Lo scorso 7 ottobre, all’alba, il gruppo terroristico di Hamas ha iniziato un’operazione via mare, via terra e via aria contro Israele. 

Hamas ha bombardato pesantemente alcune città israeliane e ha anche tentato di arrivare sulla spiaggia israeliana di Kizikm con alcune barche e motoscafi che però sono stati respinti dall’esercito israeliano. 

Dopo aver superato la recinzione che divide la striscia di Gaza dal territorio israeliano, uno dei confini più militarizzati al mondo, i militari di Hamas hanno iniziato ad attaccare le piccole città e i kibbutz, sparando a vista a chiunque si mettesse sul loro cammino, senza fare distinzioni tra donne, uomini, bambini e anziani e inoltre prendendo anche ostaggi e portandoli all’interno della striscia. 

Come risposta, Israele ha iniziato a sua volta a bombardare pesantemente la striscia di Gaza andando a colpire le basi militari di Hamas e i luoghi strategici che potevano essere utilizzati dagli avversari, ma che – secondo alcune fonti – erano residenza di molti civili. Essi hanno isolato il territorio di Gaza, rendendo impossibile l’arrivo all’interno della Striscia di aiuti da parte degli stati alleati (bloccando il 95% dei convogli diretti alla striscia). 

 

Sebbene i numeri delle vittime tra civili e militari palestinesi ed israeliani non siano certi è comunque emerso che la Palestina ha subito molte più perdite rispetto a Israele. 

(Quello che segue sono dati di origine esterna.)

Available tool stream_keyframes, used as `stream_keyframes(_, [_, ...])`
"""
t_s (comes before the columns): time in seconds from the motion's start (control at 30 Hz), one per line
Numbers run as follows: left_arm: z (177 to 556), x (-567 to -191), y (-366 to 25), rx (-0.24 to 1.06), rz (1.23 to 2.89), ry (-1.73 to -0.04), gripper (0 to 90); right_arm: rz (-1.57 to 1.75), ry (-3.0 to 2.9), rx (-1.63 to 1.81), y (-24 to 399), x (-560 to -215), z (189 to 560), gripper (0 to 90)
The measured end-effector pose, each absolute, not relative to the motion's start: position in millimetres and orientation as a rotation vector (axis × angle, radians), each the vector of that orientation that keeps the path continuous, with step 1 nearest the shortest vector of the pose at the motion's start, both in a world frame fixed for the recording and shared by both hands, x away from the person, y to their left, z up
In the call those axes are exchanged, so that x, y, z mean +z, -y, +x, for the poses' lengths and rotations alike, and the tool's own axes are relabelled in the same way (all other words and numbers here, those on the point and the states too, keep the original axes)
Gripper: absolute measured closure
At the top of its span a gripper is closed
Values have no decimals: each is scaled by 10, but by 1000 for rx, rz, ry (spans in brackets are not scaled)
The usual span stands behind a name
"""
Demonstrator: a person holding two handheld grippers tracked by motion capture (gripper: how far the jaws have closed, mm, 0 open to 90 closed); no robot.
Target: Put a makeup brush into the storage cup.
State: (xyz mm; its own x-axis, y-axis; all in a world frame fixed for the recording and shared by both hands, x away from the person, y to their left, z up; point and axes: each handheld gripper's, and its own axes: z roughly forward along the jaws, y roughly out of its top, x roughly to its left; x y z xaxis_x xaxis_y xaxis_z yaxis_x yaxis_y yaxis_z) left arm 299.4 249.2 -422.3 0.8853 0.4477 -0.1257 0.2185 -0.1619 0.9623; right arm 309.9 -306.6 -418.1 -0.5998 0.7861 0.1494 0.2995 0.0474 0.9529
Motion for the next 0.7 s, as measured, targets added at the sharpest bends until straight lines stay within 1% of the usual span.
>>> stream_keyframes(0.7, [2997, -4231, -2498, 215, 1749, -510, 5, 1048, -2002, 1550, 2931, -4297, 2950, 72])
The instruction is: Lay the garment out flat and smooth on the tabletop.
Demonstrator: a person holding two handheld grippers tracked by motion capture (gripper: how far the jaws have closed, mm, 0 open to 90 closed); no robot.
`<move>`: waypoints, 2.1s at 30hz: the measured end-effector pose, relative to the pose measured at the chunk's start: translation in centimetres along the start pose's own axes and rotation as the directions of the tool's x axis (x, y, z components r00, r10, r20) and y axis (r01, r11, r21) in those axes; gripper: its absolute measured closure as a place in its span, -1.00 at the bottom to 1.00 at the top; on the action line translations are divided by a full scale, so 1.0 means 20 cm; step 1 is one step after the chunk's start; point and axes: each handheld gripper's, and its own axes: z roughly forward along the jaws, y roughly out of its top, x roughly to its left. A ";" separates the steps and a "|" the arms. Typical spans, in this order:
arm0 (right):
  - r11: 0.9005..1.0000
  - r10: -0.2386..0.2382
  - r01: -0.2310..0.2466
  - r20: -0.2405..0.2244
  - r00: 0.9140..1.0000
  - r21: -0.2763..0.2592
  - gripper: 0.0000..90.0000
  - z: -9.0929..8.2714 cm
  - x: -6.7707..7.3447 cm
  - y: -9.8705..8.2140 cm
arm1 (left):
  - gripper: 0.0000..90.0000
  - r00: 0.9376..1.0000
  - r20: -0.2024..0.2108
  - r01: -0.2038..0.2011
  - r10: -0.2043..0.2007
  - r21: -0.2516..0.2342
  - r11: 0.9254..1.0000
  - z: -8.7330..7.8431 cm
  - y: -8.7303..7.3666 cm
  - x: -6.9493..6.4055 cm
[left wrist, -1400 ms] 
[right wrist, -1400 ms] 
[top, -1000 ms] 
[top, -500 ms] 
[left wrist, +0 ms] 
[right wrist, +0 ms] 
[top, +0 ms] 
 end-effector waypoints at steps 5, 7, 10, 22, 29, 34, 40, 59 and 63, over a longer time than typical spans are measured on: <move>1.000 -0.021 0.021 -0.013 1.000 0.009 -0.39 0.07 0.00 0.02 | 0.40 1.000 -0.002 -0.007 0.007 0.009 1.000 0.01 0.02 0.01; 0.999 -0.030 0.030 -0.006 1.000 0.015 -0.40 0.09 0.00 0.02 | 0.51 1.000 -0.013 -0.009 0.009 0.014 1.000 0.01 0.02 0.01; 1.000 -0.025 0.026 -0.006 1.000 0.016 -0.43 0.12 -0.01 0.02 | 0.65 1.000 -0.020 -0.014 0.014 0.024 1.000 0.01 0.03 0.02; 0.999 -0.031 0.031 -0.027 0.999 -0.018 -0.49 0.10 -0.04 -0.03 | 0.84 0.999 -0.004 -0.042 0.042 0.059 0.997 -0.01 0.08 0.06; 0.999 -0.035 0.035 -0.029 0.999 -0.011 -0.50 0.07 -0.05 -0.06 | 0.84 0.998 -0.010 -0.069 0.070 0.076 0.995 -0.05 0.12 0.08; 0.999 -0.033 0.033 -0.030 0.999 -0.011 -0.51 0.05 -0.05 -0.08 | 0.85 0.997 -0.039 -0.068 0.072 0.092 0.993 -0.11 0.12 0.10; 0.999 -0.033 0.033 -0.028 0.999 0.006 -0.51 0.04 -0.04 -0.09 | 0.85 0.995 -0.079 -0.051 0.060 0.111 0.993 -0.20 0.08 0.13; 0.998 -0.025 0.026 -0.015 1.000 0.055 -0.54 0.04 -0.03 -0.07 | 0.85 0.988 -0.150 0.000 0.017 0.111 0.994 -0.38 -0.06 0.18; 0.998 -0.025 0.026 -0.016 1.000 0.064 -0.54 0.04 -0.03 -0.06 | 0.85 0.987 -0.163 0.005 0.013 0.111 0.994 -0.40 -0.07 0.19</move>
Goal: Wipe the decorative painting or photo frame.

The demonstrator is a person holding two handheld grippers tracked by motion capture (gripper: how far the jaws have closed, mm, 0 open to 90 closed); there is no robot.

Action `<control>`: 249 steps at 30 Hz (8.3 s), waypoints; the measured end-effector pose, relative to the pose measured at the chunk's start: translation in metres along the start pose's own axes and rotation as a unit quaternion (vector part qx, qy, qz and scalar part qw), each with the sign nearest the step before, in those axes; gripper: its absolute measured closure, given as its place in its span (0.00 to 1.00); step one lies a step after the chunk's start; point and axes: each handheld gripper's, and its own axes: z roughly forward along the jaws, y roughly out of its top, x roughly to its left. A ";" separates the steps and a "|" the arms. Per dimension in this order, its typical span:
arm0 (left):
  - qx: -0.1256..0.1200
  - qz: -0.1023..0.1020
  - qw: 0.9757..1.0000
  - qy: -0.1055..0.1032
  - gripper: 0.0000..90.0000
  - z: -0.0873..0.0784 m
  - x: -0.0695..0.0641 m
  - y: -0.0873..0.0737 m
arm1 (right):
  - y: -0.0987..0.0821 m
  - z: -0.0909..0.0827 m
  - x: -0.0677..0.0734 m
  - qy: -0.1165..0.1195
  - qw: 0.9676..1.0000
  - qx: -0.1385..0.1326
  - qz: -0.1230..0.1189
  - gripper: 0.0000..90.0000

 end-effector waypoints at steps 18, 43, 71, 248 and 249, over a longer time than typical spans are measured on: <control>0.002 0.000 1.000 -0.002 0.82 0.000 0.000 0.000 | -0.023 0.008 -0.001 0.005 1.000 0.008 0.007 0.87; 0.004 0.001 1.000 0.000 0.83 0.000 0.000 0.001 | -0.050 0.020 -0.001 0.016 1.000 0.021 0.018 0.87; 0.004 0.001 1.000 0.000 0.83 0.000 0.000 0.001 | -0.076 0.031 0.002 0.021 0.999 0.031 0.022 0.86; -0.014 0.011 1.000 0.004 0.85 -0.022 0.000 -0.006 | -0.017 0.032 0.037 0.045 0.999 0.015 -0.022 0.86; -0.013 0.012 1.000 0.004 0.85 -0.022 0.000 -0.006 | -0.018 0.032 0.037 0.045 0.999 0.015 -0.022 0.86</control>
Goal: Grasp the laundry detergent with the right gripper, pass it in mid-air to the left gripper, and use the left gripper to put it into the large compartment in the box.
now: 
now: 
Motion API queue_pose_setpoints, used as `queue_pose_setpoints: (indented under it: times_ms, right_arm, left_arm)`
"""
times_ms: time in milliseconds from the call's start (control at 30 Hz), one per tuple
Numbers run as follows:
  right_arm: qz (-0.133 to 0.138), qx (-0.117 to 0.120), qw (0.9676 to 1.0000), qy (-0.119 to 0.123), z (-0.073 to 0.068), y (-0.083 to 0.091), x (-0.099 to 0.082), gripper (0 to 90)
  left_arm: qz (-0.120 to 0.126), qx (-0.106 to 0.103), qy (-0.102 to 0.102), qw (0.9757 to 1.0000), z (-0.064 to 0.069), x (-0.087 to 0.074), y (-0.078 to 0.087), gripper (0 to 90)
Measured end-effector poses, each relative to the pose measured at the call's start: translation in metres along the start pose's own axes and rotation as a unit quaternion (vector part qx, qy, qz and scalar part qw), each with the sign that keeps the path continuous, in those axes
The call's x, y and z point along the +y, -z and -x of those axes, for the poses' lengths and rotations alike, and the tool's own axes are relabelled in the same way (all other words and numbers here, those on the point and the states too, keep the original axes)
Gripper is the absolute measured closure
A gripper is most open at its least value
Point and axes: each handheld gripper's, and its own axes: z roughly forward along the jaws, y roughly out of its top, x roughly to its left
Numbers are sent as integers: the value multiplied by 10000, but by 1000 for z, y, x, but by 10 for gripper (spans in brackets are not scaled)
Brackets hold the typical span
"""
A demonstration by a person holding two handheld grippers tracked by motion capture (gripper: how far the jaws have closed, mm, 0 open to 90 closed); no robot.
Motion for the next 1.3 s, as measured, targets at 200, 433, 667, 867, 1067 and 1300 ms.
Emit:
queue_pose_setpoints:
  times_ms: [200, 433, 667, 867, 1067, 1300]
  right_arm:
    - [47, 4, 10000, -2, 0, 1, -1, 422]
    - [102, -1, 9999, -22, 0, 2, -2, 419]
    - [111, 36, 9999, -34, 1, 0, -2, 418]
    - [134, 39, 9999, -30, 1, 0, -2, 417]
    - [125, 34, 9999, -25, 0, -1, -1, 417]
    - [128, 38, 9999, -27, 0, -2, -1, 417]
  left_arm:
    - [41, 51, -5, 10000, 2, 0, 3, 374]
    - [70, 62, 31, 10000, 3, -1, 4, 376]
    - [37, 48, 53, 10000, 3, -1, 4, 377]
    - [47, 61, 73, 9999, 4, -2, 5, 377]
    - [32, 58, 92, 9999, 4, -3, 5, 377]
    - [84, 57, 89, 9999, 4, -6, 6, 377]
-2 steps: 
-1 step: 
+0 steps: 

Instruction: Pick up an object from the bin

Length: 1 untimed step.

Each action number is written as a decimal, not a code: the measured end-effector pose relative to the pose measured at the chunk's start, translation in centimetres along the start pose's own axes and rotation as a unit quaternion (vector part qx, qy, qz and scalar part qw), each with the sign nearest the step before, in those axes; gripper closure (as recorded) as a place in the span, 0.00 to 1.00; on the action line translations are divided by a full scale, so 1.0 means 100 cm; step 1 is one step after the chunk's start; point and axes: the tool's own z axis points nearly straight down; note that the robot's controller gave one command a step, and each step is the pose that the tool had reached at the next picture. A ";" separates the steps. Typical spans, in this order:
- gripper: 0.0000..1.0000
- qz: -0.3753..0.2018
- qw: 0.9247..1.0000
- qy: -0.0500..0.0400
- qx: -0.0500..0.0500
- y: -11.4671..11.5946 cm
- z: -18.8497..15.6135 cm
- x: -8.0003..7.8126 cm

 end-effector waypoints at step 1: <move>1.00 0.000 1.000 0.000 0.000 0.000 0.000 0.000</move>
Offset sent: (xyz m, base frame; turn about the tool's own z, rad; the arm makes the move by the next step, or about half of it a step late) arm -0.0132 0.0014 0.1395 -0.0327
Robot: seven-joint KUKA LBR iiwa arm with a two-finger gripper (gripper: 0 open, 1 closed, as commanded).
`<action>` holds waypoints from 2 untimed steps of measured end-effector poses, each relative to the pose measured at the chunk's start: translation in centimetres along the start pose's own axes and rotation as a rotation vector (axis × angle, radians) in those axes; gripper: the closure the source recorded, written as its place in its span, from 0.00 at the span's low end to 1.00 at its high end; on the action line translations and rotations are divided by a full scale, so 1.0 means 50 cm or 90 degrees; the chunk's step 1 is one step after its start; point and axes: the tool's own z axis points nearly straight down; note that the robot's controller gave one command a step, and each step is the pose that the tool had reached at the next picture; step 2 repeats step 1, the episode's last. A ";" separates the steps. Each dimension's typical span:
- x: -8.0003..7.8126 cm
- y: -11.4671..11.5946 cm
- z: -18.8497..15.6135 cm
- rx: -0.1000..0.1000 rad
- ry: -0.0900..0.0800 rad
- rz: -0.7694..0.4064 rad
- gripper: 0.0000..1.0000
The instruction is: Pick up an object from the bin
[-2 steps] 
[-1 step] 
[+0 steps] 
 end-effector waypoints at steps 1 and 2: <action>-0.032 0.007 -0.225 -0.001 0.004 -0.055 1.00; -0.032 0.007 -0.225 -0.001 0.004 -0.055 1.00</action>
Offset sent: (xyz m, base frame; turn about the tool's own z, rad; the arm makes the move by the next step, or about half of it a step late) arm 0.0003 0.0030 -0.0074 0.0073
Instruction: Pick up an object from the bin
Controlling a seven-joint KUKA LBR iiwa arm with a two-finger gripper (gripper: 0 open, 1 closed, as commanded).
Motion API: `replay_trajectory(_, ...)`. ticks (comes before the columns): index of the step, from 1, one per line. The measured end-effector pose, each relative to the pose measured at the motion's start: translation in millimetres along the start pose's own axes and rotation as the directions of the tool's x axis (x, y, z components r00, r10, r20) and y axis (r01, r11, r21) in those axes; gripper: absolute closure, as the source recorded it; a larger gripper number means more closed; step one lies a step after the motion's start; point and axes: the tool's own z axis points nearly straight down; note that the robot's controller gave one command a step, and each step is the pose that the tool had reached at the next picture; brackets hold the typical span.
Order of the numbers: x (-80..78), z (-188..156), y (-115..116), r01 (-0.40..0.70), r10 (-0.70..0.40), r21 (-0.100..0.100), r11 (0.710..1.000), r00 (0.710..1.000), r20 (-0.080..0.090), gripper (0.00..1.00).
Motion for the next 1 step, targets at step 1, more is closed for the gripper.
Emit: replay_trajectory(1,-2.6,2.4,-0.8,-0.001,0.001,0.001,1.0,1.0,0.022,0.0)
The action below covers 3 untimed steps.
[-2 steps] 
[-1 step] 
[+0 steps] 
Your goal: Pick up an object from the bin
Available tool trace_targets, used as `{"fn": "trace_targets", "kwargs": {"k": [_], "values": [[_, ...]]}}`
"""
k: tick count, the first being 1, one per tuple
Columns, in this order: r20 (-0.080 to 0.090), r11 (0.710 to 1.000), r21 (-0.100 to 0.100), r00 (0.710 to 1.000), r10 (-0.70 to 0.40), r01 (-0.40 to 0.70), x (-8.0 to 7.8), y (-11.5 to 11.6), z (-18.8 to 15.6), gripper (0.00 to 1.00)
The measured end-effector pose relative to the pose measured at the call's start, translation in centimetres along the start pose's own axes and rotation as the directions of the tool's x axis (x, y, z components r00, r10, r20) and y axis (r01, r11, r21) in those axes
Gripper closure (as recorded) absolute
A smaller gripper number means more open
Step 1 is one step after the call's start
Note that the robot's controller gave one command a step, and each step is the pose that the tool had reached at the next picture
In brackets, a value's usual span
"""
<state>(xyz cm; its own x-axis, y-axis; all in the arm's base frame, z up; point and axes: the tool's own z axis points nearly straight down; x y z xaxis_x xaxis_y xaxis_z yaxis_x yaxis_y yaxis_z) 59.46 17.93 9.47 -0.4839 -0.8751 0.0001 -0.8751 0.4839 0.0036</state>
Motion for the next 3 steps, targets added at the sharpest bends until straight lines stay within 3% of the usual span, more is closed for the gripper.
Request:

Per questo motivo il Sudafrica ha deciso di avviare un processo nei confronti degli israeliani a dicembre, davanti alla Corte Internazionale di Giustizia -il più alto organo giudiziario delle Nazioni Unite-, affermando che Israele ha compiuto “atti di genocidio” a Gaza durante la guerra contro Hamas. 

Il Sudafrica chiede dunque alla Corte di adottare misure provvisorie per fermare le operazioni militari israeliane nella Striscia di Gaza e in Cisgiordania a danno dei palestinesi.

Secondo il Sudafrica, Israele avrebbe violato gli obblighi degli articoli 18 e 19 della convenzione di Ginevra del 1949, attaccando via terra, via mare e via aerea gli stabilimenti fissi e le formazioni sanitarie mobili del Servizio sanitario palestinese. Inoltre Israele è stato accusato di aver violato anche la Convenzione per la prevenzione e la repressione del delitto di genocidio del 1948,  commettendo atti “di carattere genocida” mirati alla distruzione di una parte sostanziale del gruppo nazionale, razziale ed etnico palestinese, come rilevato dal team legale sudafricano. E ancora, Israele avrebbe impedito l’entrata di aiuti umanitari necessari a Gaza. 

Però, al momento, nessun paese occidentale ha dichiarato apertamente di sostenere le accuse del Sudafrica contro Israele.

Israele ha ovviamente respinto le accuse del Sudafrica, definendole “prive di fondamento”, sostenendo di esercitare il diritto all’autodifesa dopo il massacro del 7 ottobre ed accusando il Sudafrica di difendere un’organizzazione terroristica.

Il Sudafrica d’altra parte assume che “l’intento genocida”, un elemento necessario a configurare il crimine di genocidio, in questo caso specifico può essere dimostrato dal modello di condotta dell’esercito israeliano, ma anche da diverse dichiarazioni pubbliche rilasciate da vari rappresentanti e funzionari israeliani. Proprio questo il punto su cui si pensa che Israele potrebbe scegliere di difendersi dal momento che per poter parlare di genocidio, è necessario che il crimine sia stato commesso con l’intenzione specifica di distruggere un gruppo in quanto tale. Si può dunque pensare che la difesa israeliana o sosterrà di non aver commesso l’atto in sé, o sosterrà di non aver creato le condizioni per rendere Gaza inabitabile, ricordando magari di aver lasciato passare mesi dopo l’inizio del conflitto i camion che trasportavano gli aiuti.

Le udienze che si sono tenute si stanno concentrando sulle argomentazioni iniziali e sulle misure provvisorie richieste dal Sudafrica. Gli esperti ritengono che la decisione sulle misure provvisorie, basata sulla plausibilità della violazione della Convenzione contro il genocidio, potrebbe arrivare uno o due mesi dopo l’udienza, mentre potrebbero passare diversi anni prima di un verdetto.

 

Insomma sembra proprio che questo conflitto non riesca a trovare delle soluzioni; però, se si riuscissero a mettere in atto le misure provvisorie richieste dal Sudafrica per bloccare la campagna militare israeliana, ponendo una tregua temporanea, si potrebbero quantomeno interrompere le atrocità commesse da entrambe le fazioni.